About this task: Print the whole listing exactly as it appears, but skip the pictures.

Supplied material:
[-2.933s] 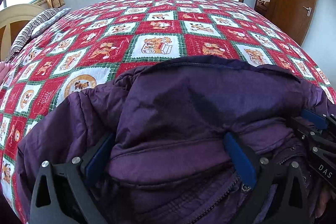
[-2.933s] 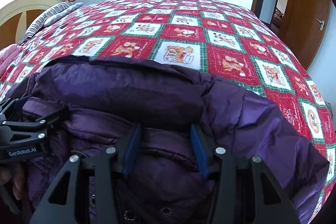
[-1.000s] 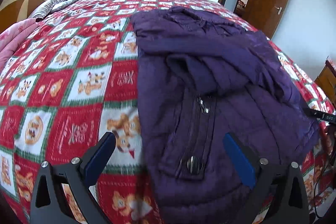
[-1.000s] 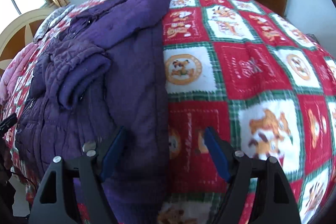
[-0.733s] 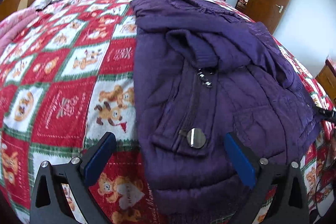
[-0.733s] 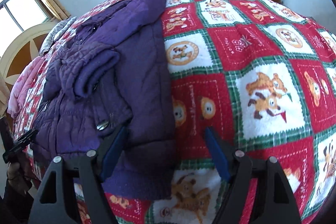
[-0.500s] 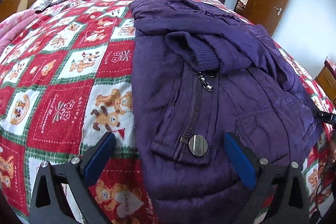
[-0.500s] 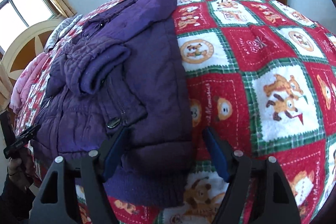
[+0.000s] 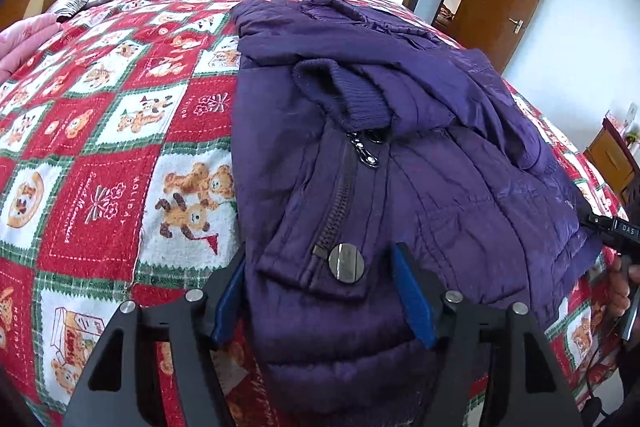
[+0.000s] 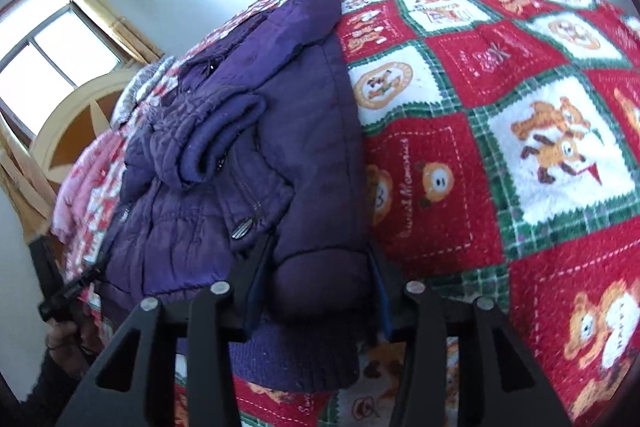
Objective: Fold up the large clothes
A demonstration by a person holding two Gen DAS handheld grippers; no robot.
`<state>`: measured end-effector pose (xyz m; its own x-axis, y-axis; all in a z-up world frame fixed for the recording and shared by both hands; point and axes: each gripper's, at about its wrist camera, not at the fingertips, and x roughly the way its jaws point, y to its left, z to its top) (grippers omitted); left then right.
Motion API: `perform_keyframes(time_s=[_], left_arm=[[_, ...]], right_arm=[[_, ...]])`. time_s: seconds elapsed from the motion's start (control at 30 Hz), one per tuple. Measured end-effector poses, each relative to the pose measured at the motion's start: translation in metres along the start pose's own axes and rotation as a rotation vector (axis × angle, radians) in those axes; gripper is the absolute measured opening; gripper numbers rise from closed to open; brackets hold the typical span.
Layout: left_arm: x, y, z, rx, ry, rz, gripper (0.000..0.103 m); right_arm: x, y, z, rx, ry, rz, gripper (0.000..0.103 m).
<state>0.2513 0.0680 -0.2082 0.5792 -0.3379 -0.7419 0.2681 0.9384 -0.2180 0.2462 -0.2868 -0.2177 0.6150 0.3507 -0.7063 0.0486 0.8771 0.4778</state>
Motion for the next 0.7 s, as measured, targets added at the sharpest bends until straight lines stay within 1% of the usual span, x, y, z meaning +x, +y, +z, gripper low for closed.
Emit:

Exercise solution:
[-2.933s] 
[-2.933s] 
[-1.000s] 
[-1.000s] 
[-0.733s] 
[-0.733s] 
[-0.500s] 
[-0.500s] 
[+0.000s] 
[+0.000s] 
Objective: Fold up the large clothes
A demonstration by a person holding two Gen DAS handheld grippers; no robot.
`<state>`: measured end-effector pose (xyz m; its own x-axis, y-axis; all in a z-up world frame fixed for the recording and shared by both hands; point and axes: each gripper's, at about its wrist camera, not at the fingertips, and x roughly the way its jaws point, y to its left, z to its top) (grippers omitted); left then right.
Motion API: `perform_keyframes(time_s=[_], left_arm=[[_, ...]], right_arm=[[_, ...]])`. time_s: seconds elapsed from the motion's start (control at 30 Hz), one per tuple. Measured end-effector poses, each relative to the pose measured at the motion's start: translation in metres along the start pose's own axes and rotation as a rotation vector (axis × angle, radians) in those axes; gripper is the absolute measured opening; gripper numbers rise from closed to open; brackets hold the typical span.
Layout: left_arm: x, y, z, rx, ry, rz, gripper (0.000..0.103 m); right_arm: x, y, z, rx, ry, rz, gripper (0.000..0.103 m).
<state>0.2513 0.0680 -0.2082 0.5792 -0.3379 -0.7419 0.2681 0.9384 -0.2180 0.2462 -0.2868 -0.2177 0.6150 0.3507 -0.7063 0.0486 0.8771 0.4778</state>
Motion for the next 0.7 s, as measured, targets added at the sharpest bends until straight lines stay within 1% of the usual span, x, y, z meaning +x, +y, +z, gripper low for closed.
Emit:

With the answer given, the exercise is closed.